Of all this mass of epic poetry only the scantiest fragments survive; but happily Photius has preserved to us an abridgment of the synopsis made of each poem of the “Trojan Cycle” by Proclus, i.e. Eutychius Proclus of Sicca.
The pre-Trojan poems of the Cycle may be noticed first. The “Titanomachy”, ascribed both to Eumelus of Corinth and to Arctinus of Miletus, began with a kind of Theogony which told of the union of Heaven and Earth and of their offspring the Cyclopes and the Hundred-handed Giants. How the poem proceeded we have no means of knowing, but we may suppose that in character it was not unlike the short account of the Titan War found in the Hesiodic “Theogony” (617 ff.).

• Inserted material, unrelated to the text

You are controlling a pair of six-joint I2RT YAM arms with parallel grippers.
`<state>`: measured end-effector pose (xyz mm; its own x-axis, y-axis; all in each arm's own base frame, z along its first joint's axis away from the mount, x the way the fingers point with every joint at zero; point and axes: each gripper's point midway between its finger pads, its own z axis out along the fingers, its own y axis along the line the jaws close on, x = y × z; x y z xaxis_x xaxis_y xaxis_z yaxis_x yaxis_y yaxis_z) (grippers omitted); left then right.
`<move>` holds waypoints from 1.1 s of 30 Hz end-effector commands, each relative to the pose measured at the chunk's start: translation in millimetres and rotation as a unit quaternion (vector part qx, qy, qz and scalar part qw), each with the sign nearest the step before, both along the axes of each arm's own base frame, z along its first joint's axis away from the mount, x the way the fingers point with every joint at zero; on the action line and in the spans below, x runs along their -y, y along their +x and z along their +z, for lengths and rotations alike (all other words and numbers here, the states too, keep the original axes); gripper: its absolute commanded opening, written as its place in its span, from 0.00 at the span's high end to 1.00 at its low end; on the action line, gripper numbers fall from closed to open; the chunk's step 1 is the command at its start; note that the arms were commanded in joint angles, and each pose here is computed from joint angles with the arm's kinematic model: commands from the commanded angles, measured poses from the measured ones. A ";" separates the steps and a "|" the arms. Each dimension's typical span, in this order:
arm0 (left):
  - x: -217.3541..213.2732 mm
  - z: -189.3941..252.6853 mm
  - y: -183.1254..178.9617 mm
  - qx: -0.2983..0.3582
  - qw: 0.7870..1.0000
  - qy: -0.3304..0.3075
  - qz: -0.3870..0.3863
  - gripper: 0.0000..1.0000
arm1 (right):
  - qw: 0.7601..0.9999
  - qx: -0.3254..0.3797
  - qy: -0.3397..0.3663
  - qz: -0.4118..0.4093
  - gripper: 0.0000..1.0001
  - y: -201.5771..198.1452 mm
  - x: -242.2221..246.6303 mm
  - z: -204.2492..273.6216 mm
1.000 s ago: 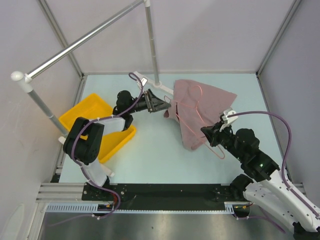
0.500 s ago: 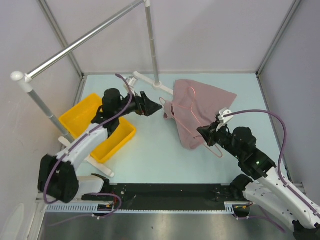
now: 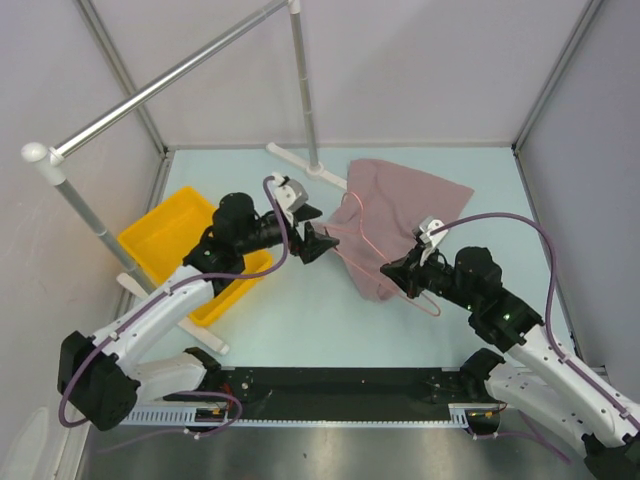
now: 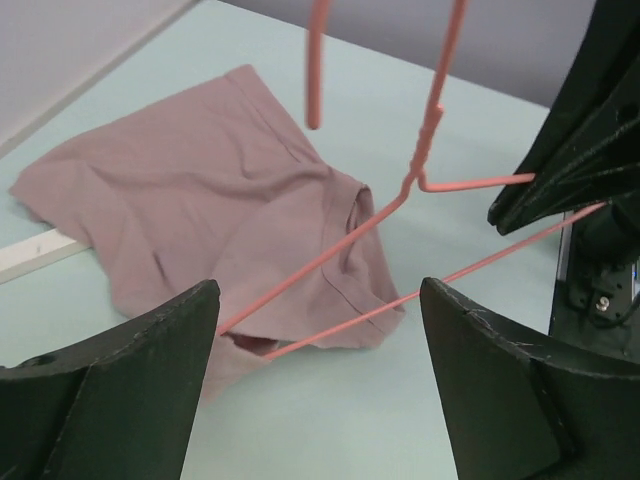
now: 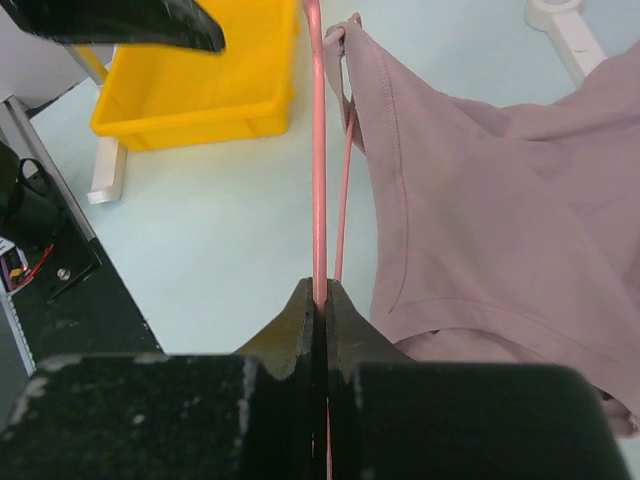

What links bound the “Titanomachy” to the Theben Cycle is not clear. This latter group was formed of three poems, the “Story of Oedipus”, the “Thebais”, and the “Epigoni”. Of the “Oedipodea” practically nothing is known, though on the assurance of Athenaeus (vii. 277 E) that Sophocles followed the Epic Cycle closely in the plots of his plays, we may suppose that in outline the story corresponded closely to the history of Oedipus as it is found in the “Oedipus Tyrannus”. The “Thebais” seems to have begun with the origin of the fatal quarrel between Eteocles and Polyneices in the curse called down upon them by their father in his misery. The story was thence carried down to the end of the expedition under Polyneices, Adrastus and Amphiarus against Thebes. The “Epigoni” (ascribed to Antimachus of Teos) recounted the expedition of the ‘After-Born’ against Thebes, and the sack of the city.